There is a fair amount of regional variation in Victorian Filigree-styled verandahs, with many regions having their own distinctive styles and locally-cast ornamental ironwork. The distribution of these variations often paid less attention to administrative boundaries and more to the flows of trade networks: for instance, the filigree-style verandahs of the New South Wales outback are more influenced by the Adelaide style than the Sydney style. The Palace Hotel, Broken Hill (1889), was designed by Melbourne architect Alfred Dunn, and features patterns from the Sun foundry in Adelaide, as does the Post Office Hotel, Bourke (1888). In Queensland, the Australian Hotel, Townsville (1888), features a local pattern which is only found in that state.

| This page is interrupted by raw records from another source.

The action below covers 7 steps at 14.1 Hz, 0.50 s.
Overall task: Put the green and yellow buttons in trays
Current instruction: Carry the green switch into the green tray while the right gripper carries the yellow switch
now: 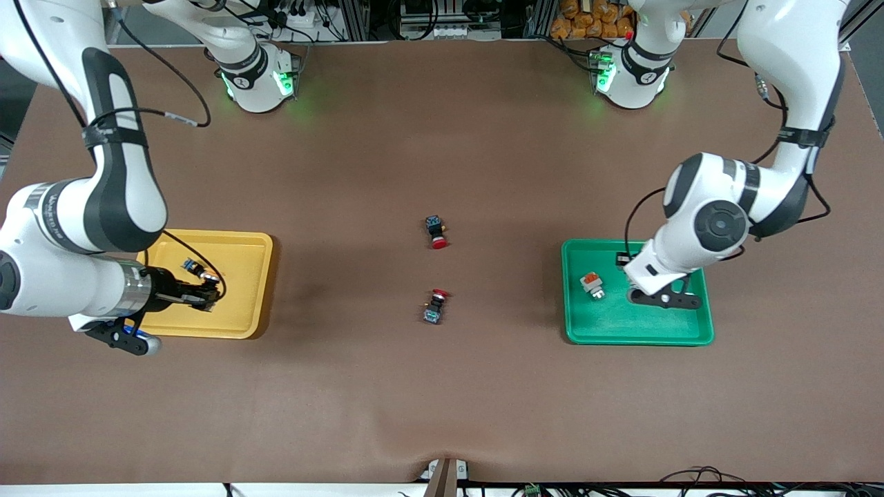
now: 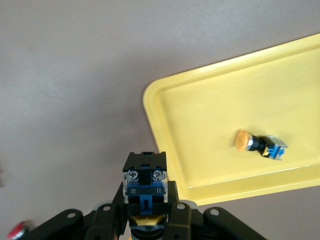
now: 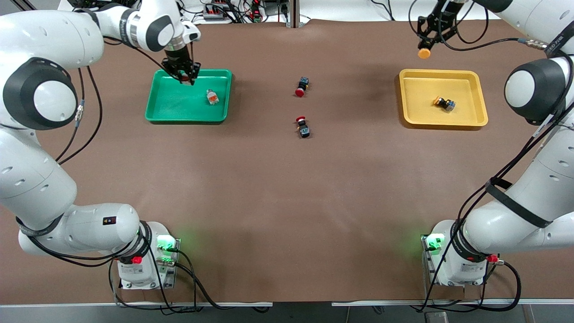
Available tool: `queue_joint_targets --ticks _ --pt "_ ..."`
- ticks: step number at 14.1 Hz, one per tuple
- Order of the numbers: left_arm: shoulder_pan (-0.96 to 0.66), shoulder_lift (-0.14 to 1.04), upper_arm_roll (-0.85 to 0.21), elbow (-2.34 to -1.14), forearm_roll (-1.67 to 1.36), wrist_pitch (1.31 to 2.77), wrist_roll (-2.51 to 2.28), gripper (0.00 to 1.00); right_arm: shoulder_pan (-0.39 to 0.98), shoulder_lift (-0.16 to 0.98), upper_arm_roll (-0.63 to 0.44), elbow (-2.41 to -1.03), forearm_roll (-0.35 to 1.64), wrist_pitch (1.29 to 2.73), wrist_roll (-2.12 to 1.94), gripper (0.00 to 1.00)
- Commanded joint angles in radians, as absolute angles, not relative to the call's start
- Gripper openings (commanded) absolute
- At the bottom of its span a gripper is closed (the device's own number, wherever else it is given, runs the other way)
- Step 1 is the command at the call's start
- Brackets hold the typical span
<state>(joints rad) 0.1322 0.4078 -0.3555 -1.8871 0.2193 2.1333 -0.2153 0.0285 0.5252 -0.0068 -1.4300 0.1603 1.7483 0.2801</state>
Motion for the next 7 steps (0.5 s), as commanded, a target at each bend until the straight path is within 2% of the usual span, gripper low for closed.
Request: queue_joint_targets --ticks 1,7 --pt "0.163 0.439 -0.362 -1.887 0.238 2.158 -0.192 0.0 -0.008 0.491 0.011 -1.534 0.161 1.81 0.21 0.0" --pt "0.215 0.535 -0.36 -1.885 0.265 2.249 -0.193 0.0 -0.009 0.445 0.009 -1.804 0.12 2.097 0.19 0.0"
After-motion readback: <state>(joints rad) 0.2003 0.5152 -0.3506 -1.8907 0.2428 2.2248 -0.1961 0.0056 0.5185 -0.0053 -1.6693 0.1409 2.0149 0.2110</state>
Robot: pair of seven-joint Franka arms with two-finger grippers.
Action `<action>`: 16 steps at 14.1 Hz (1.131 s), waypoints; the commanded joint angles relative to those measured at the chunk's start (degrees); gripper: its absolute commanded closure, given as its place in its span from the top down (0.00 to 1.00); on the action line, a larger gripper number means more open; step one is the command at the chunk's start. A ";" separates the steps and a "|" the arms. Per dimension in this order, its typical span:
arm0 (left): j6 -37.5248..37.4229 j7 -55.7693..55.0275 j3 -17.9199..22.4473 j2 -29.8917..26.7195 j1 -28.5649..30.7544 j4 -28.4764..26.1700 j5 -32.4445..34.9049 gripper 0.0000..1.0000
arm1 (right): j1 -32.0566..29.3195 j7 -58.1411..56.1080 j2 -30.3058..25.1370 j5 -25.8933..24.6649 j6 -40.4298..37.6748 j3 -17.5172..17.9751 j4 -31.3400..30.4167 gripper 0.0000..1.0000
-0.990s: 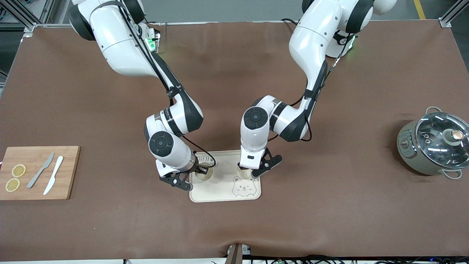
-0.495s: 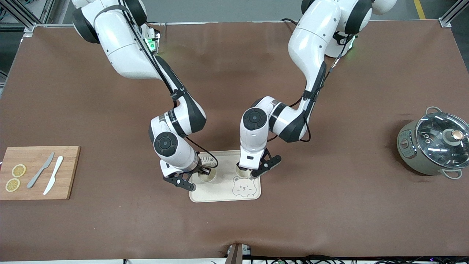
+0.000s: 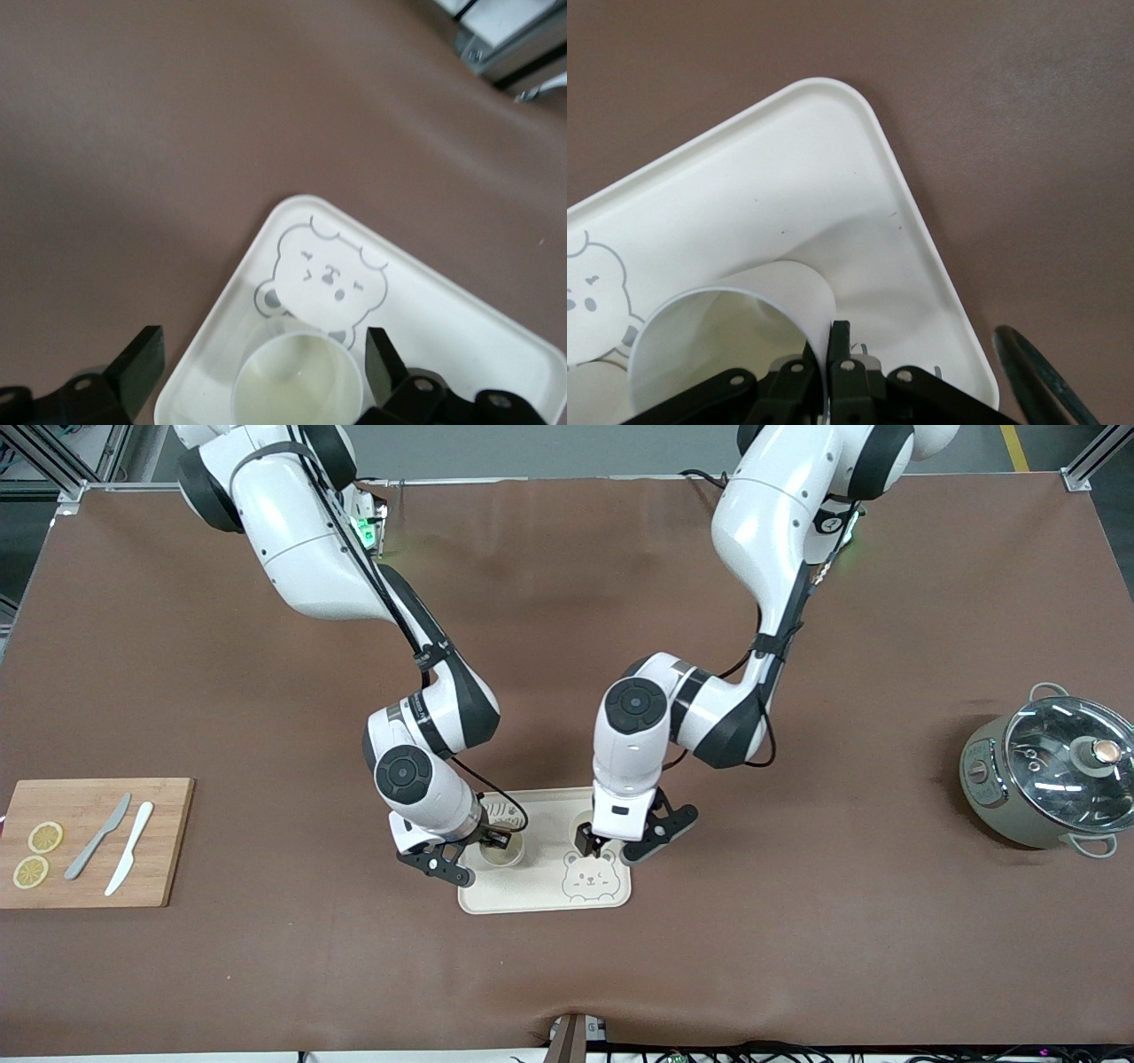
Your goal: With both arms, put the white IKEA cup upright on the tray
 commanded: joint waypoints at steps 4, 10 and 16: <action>-10.68 10.62 -0.99 -7.54 5.17 -1.24 0.00 1.00 | 0.62 1.13 0.24 -0.33 0.79 -0.64 -0.01 0.79; -20.63 25.39 -1.17 -16.32 10.97 -4.39 -0.18 1.00 | -0.09 0.43 -1.34 -0.33 -0.17 -0.64 0.17 1.00; -25.12 39.20 -1.08 -27.40 17.21 -12.22 -1.23 1.00 | 0.09 0.52 -9.23 -0.06 -13.95 -0.64 0.26 1.00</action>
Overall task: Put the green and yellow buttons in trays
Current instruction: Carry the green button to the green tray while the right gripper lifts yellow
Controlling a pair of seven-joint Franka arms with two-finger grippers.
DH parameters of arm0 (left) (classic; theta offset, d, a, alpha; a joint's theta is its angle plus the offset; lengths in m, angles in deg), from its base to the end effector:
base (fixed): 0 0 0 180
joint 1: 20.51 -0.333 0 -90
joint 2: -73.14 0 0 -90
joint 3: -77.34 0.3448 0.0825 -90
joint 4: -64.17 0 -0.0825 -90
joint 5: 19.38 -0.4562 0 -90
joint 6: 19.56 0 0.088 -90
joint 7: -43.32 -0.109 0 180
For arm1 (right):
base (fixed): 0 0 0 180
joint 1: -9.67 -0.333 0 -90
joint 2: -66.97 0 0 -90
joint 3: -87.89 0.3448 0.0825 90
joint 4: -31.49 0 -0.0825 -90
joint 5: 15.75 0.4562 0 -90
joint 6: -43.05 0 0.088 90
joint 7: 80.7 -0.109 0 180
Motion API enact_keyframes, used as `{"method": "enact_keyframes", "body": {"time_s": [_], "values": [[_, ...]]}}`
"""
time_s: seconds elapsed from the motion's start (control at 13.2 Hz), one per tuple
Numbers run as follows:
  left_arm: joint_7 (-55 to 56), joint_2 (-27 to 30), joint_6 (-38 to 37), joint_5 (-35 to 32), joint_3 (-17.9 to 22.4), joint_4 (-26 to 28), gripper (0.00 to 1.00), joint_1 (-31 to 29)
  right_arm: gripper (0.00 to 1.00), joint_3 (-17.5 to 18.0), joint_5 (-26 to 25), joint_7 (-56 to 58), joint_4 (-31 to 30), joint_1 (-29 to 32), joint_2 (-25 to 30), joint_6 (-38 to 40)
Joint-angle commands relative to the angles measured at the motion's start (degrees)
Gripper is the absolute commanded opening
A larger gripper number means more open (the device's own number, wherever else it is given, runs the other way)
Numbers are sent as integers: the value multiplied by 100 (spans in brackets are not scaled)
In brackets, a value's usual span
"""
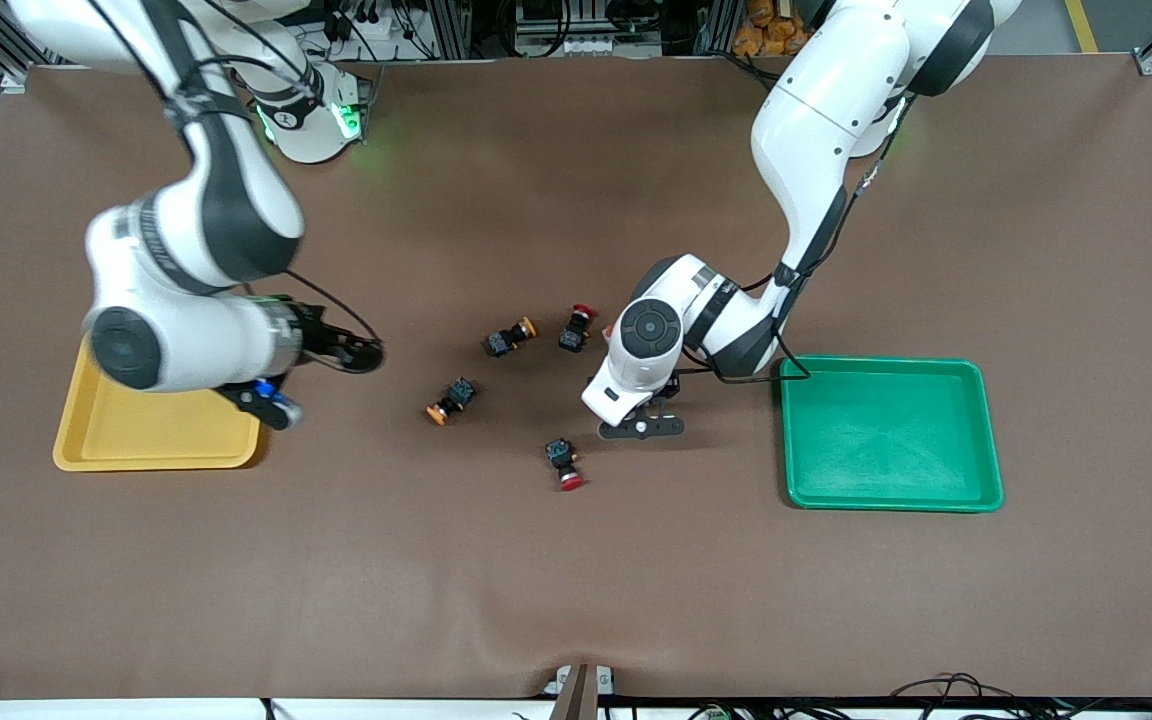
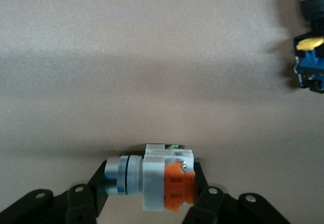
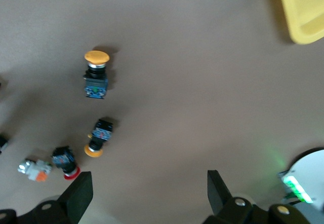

There is very little regional variation in the terraces of provincial Victoria, with the Melbourne style dominating in that state. The exception to this is a local style of ironwork that can be found in Ballarat and Bendigo. Gold mining towns host some of the more magnificent examples of ornamental cast iron in regional Victoria, partly because they were prosperous, but also because they had foundries. In the 1880s – the heyday of the decorative cast iron – Bendigo had at least three foundries producing it. Contrary to the round cast iron columns of the Melbourne style, in Ballarat and Bendigo there is a local style of flat, openwork verandah supports, not unlike those regularly found in Sydney. One of the standard Ballarat designs has a distinctive strawberry pattern, with an example found at 450 Wendouree Parade, Ballarat. An openwork pilaster design produced by the Phoenix Foundry in Ballarat can still be found at Nyora, Eaglehawk (1884), and on Hawthorn Park, Mount Rowan (1881).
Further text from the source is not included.